At the stroke of midnight last night, Argentina officially defaulted on $29 billion worth of debt. It was the eighth time in its history, and the second time in 13 years, that Argentina told its foreign creditors it would not pay its bills.
But this time was different, and rather bizarre. When Argentina last defaulted, in 2001, it had roughly $80 billion worth of debt it couldn’t pay back. It was, at the time, the biggest sovereign-debt default ever. This time, Argentina—Latin America's third- or fourth-largest economy, depending on who you're asking—had the money on hand to pay a $539-million bill due by close of business on Wednesday. It didn’t make the payment, and as a result has now technically defaulted on the entire $29 billion it owes international creditors. All this, in turn, is the result of how an 83-year-old judge interpreted the following 65 words:
The Securities [i.e., the bonds] will constitute . . . direct, unconditional, unsecured and unsubordinated obligations of the Republic and shall at all times rank pari passu and without any preference among themselves. The payment obligations of the Republic under the Securities shall at all times rank at least equally with all its other present and future unsecured and unsubordinated External Indebtedness (as defined in this Agreement).

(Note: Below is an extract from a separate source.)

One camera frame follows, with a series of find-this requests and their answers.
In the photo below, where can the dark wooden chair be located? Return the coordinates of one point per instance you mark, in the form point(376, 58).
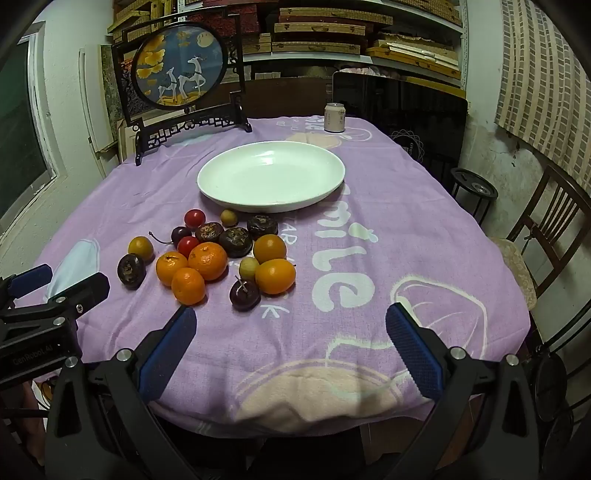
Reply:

The above, in the words of the Financial Times’ Joseph Cotterill, is “a piece of dusty boilerplate,” more than a century old and ubiquitous in sovereign-debt agreements. Legal analysts sometimes refer to it as an “equal-treatment” clause, because it suggests that a borrower has to treat all its lenders equally—if I borrow money from Jane and Jack, I can’t choose to pay back Jane and not Jack.
That’s what the clause suggests, anyway. But no one seems to know for sure what it actually means. As Benjamin Chabot of the Chicago Fed and Mitu Gulati of Duke Law School wrote in a history of what's also called the "pari passu" clause, it appears frequently but is seldom even read. "It is there because it's always been there," one lawyer told them. "No one really thinks about it."
The story of how this inert slab of legalese caused a global financial incident stretches back 13 years, to Argentina’s last default, and centers on an unlikely villain (at least in the eyes of Argentines): an elderly Manhattan magistrate from Kansas City who plays the harpsichord and likes cookies with lunch.
After Argentina’s 2001 default, the country struck a deal with its creditors, offering to pay them some but not all of what it owed them. It has been paying back most of its creditors under this arrangement ever since. But a small number of hedge funds—Argentina calls them “vulture funds”—declined to accept the reduced payments and sued instead, demanding to be paid in full. They’ve been pressing that demand in the courts for more than a decade.
And here’s where those 65 words come in. The vulture funds’ move essentially created two different kinds of creditors for Argentina: those who accepted the deal, whom Argentina continued to pay, and the holdouts who didn’t, whom Argentina stopped paying. In February 2012, U.S. District Judge Thomas Griesa ruled that Argentina couldn’t pay the first set of creditors without also paying the holdouts, since treating them differently would violate the equal-treatment clause. Years of appeals, injunctions, and stays on injunctions finally ended on Wednesday when Argentina missed a July 30 deadline to pay interest on the part of its debt it was still repaying. Griesa’s order had made it illegal for Argentina to pay that bill without also paying the holdouts.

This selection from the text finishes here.